Copy, exactly as written, the lines that begin at the one containing "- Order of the" and end at the one containing "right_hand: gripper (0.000". Skip any pictures in the data below.

BEGIN

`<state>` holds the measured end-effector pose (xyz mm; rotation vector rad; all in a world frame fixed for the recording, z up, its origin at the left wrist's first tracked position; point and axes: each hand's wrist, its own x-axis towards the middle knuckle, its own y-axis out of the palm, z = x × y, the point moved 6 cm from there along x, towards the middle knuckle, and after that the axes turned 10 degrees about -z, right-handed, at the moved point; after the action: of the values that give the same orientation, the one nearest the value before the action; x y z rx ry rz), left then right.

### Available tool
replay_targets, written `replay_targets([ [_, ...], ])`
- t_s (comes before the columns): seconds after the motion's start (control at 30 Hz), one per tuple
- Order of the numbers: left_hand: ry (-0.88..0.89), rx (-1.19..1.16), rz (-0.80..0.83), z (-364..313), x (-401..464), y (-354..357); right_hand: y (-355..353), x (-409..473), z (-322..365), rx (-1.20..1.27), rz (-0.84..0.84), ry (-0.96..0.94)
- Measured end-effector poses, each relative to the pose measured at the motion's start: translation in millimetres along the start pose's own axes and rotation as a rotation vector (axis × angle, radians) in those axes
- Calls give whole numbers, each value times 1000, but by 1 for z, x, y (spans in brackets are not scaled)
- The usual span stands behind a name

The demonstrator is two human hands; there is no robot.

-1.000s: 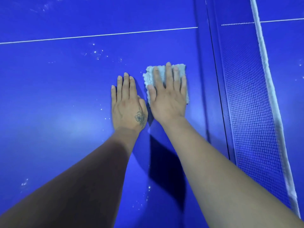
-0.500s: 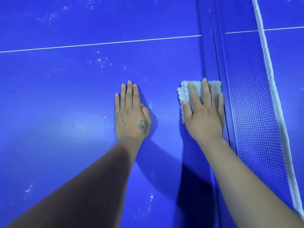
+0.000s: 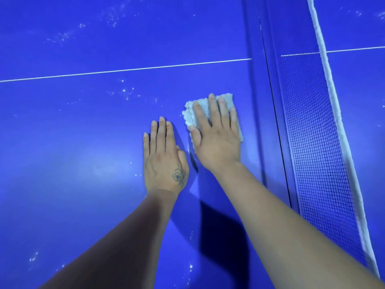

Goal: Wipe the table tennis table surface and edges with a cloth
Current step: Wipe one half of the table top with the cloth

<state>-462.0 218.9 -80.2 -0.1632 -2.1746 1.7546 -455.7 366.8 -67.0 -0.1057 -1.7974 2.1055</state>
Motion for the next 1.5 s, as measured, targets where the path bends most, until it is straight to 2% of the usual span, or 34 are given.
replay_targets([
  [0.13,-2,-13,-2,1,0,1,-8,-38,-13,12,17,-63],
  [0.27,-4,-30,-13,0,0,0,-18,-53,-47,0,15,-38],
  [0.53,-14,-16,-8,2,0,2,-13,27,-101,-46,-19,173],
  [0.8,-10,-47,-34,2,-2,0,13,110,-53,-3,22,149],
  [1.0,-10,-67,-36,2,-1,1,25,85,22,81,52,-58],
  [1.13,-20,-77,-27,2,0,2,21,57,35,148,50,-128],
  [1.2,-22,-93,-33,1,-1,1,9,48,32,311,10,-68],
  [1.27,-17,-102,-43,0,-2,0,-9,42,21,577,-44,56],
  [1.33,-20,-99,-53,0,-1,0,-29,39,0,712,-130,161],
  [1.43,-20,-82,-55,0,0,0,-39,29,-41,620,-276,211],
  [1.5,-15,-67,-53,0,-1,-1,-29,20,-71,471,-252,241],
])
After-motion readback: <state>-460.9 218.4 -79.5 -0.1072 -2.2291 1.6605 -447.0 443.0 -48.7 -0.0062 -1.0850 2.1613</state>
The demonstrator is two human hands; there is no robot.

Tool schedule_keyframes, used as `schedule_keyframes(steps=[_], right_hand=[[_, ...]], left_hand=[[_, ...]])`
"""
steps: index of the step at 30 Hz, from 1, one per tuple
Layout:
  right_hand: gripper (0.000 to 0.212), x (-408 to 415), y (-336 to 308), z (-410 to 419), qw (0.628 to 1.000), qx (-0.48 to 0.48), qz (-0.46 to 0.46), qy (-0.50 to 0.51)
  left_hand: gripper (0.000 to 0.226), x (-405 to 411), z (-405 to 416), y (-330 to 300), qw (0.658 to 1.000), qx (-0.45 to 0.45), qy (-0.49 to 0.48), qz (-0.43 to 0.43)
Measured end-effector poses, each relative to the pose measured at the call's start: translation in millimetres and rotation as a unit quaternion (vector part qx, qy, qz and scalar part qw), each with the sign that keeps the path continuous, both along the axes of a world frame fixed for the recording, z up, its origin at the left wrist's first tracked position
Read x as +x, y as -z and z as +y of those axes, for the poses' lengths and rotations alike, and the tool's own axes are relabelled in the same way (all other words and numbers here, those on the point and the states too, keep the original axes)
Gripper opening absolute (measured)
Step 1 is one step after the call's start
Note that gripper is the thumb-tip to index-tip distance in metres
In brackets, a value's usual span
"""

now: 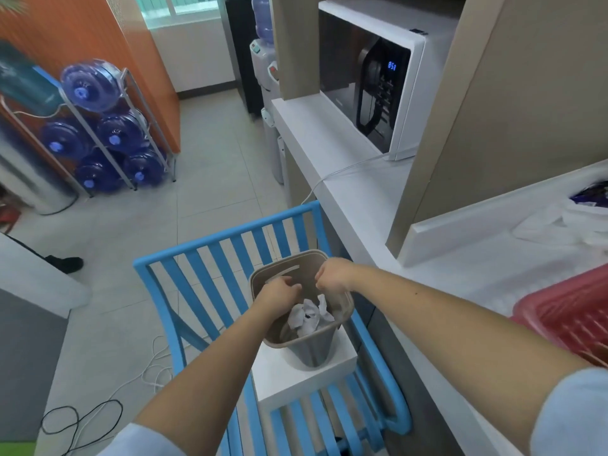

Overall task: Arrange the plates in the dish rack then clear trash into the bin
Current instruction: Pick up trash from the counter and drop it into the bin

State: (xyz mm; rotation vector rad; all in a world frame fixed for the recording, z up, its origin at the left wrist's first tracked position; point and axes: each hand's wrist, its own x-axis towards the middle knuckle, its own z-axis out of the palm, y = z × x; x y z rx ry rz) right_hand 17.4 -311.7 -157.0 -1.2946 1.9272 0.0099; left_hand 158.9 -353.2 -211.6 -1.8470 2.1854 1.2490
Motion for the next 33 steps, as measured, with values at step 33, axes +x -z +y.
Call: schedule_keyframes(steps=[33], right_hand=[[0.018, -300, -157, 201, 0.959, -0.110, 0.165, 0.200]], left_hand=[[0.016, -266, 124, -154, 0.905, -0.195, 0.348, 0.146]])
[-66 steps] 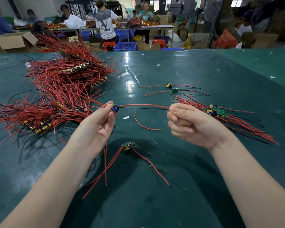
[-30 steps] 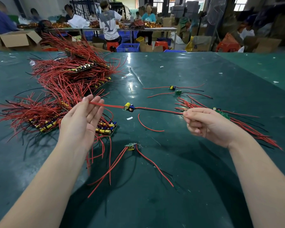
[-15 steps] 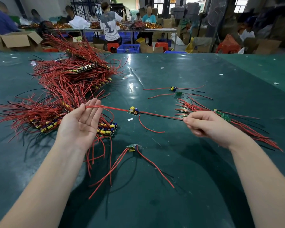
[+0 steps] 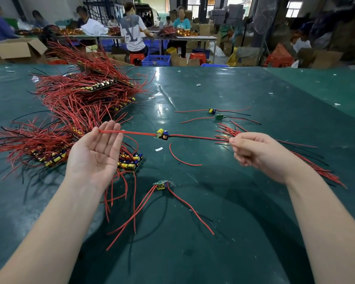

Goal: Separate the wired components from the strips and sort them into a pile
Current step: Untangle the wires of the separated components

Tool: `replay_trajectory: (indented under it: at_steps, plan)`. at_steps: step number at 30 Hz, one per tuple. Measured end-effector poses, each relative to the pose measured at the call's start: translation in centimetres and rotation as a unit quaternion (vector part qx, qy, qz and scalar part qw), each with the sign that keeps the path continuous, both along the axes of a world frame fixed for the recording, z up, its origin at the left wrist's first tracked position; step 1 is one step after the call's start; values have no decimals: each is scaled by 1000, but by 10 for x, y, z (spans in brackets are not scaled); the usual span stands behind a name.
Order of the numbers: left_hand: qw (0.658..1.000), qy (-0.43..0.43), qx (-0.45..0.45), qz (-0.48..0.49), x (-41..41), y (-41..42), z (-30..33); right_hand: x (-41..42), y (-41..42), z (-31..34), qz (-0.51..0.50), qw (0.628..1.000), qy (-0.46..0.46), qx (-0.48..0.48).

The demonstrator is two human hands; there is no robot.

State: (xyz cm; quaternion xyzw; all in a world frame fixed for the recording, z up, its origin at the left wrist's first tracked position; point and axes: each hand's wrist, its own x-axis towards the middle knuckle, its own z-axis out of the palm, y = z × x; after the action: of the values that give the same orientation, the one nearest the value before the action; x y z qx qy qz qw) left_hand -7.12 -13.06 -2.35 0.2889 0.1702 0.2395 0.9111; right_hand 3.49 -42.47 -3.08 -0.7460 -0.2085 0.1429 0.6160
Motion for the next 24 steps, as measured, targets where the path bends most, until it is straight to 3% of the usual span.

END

Your response >>
- Order of the numbers: left_hand: ry (-0.88..0.89), rx (-1.19..1.16), rz (-0.80..0.83), z (-364..313), x (-401..464), y (-354..357); right_hand: y (-355..353), x (-409..473), z (-322..365), rx (-1.20..1.27), rz (-0.84..0.84), ry (-0.96..0.94)
- Measured end-effector poses, each relative to the pose measured at the motion's start: translation in millimetres along the start pose's own axes and rotation as a rotation vector (axis × angle, radians) in those axes
- Calls give whole numbers, each value times 1000, but by 1 for z, x, y (spans in brackets are not scaled)
- The usual span stands behind a name

The demonstrator is two human hands; there is no robot.

-1.000s: 
-0.500s: 
+0.000s: 

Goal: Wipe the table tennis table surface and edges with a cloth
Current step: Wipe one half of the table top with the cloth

<state>-462.0 218.9 -80.2 -0.1632 -2.1746 1.7546 -455.7 366.8 -67.0 -0.1057 -1.7974 2.1055</state>
Motion for the next 1.5 s, as measured, targets where the path bends most, until it is straight to 2% of the usual span, or 34 are given.
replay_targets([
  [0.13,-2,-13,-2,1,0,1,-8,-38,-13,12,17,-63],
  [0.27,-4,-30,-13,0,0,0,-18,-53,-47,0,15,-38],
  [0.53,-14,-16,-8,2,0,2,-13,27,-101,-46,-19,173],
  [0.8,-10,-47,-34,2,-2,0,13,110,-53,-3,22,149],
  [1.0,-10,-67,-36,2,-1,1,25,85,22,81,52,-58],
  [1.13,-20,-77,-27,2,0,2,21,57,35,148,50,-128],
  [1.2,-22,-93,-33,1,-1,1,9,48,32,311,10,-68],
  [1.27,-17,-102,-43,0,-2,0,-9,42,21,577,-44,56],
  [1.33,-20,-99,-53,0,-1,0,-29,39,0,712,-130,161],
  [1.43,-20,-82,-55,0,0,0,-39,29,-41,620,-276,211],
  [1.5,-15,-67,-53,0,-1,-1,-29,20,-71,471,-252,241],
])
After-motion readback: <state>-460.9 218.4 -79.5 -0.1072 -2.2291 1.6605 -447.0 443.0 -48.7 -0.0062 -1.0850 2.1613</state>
The demonstrator is two human hands; there is no robot.

Tool schedule_keyframes, used as `schedule_keyframes(steps=[_], right_hand=[[_, ...]], left_hand=[[_, ...]])`
"""
steps: index of the step at 30 Hz, from 1, one per tuple
Layout:
  right_hand: gripper (0.000 to 0.212), x (-408 to 415), y (-336 to 308), z (-410 to 419), qw (0.628 to 1.000), qx (-0.48 to 0.48), qz (-0.46 to 0.46), qy (-0.50 to 0.51)

The answer is finished.